Constantino Perales

Personal information
- Full name: Constantino Perales del Río
- Date of birth: 11 March 1929
- Place of birth: Ica, Peru
- Date of death: 24 April 2020 (aged 91)
- Place of death: León, Mexico
- Position: Defender

Senior career*
- Years: Team / Apps / (Gls)
- 1944–1946: Sport Victoria
- 1947–1949: Deportivo Municipal
- 1949–1951: Independiente Medellín
- 1951–1953: Deportivo Municipal
- 1953–1957: C.D. Oro
- 1957–1962: Club León

= Constantino Perales =

Peruvian footballer (1929–2020)

Constantino Perales del Río (Ica, 11 March 1929 – León, 24 April 2020) was a Peruvian professional footballer who played as defender. He is the brother of Enrique and Agapito Perales, who are also footballers.

== Biography ==
Having come from the ranks of Sport Victoria in his hometown of Ica, Perales joined Deportivo Municipal in 1947 before moving to Colombia in 1949 to play for Independiente Medellín alongside a legion of Peruvian footballers (12 players including his brothers Enrique and Agapito Perales, Segundo Castillo, Roberto Drago and Luis Guzmán among others).

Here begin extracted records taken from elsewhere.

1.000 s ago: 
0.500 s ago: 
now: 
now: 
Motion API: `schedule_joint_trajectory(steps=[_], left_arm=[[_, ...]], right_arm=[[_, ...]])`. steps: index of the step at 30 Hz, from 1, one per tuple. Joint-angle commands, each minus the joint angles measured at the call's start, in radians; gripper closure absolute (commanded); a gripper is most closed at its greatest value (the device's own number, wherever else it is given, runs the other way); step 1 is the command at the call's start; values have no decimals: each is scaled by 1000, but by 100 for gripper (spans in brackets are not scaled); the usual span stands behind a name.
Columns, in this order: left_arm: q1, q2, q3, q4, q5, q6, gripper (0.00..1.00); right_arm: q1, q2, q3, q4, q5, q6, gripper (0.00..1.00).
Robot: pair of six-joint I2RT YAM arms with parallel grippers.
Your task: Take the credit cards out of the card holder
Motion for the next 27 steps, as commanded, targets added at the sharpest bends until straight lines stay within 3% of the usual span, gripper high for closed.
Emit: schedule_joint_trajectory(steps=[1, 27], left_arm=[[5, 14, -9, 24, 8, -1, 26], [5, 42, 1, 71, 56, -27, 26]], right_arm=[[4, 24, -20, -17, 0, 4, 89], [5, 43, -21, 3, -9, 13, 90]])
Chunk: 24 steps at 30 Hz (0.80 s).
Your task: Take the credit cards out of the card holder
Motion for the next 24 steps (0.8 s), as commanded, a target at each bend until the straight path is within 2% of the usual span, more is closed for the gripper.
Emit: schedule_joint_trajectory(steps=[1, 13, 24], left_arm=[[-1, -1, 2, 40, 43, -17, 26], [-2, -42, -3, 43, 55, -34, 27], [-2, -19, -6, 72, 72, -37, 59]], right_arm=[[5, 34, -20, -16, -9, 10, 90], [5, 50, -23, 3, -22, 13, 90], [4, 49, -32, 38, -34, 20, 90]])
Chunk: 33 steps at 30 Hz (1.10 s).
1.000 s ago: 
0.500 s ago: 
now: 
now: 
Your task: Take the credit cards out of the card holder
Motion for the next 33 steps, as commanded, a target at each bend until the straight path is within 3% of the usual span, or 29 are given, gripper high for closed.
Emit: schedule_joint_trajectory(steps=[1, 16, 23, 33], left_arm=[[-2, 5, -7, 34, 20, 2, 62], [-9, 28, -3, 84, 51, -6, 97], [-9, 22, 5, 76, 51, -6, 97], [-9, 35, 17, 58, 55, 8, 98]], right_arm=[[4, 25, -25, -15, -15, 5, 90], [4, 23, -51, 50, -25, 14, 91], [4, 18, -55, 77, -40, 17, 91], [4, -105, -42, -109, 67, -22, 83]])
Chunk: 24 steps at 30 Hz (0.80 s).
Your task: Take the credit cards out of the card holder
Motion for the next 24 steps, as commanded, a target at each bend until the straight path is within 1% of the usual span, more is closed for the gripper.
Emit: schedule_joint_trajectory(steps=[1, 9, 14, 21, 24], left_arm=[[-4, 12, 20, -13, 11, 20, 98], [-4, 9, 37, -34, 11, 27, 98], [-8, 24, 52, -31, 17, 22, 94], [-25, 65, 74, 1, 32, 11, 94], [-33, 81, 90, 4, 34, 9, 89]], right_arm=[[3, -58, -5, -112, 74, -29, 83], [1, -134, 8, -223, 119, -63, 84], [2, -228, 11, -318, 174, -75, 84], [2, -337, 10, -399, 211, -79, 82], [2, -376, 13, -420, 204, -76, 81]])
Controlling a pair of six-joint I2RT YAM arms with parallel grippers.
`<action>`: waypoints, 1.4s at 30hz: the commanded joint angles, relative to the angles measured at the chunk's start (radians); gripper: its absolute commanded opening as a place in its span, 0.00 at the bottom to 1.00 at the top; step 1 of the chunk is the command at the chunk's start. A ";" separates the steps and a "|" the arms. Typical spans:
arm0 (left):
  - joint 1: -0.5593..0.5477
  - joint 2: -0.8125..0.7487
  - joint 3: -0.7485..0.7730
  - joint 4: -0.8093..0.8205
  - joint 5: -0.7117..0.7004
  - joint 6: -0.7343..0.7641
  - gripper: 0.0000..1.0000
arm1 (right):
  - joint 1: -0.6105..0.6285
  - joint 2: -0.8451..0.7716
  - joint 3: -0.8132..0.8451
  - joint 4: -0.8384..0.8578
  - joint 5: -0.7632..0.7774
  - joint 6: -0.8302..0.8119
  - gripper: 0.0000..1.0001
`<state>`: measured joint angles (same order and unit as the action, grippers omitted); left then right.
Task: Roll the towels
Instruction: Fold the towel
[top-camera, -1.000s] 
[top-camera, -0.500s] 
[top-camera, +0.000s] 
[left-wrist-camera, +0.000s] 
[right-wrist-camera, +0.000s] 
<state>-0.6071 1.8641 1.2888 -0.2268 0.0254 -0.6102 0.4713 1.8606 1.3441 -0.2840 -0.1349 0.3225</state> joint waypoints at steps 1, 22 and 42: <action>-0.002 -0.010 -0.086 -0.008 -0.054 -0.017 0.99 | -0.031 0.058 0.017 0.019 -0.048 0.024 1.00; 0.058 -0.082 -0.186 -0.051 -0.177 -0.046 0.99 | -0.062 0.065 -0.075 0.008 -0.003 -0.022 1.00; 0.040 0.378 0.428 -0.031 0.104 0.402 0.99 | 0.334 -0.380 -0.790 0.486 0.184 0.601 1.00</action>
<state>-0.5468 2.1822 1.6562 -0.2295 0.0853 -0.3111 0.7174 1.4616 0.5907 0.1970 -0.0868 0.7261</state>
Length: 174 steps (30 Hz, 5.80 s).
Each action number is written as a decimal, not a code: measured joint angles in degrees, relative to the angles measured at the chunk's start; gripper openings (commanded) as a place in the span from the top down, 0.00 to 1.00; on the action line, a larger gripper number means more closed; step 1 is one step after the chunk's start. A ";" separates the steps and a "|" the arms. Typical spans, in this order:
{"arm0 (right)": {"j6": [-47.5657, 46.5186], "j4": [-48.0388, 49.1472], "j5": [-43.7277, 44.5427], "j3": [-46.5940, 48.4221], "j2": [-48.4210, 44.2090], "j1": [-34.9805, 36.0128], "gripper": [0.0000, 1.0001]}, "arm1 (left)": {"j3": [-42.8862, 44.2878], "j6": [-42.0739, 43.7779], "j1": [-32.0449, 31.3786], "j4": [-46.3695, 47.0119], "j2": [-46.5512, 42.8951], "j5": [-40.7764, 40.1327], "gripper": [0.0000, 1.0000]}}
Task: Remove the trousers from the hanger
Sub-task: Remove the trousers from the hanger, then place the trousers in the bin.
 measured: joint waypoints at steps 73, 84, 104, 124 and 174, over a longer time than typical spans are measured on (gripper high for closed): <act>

Returning to Deportivo Municipal between 1951 and 1953, he then moved to Mexico, playing successively for C.D. Oro (1953–1957) and Club León (1957–1962). He won the Copa MX with the latter team in 1958 and was a teammate of the famous Mexican goalkeeper Antonio Carbajal. Perales, who remained in Mexico, died in León on 24 April 2020.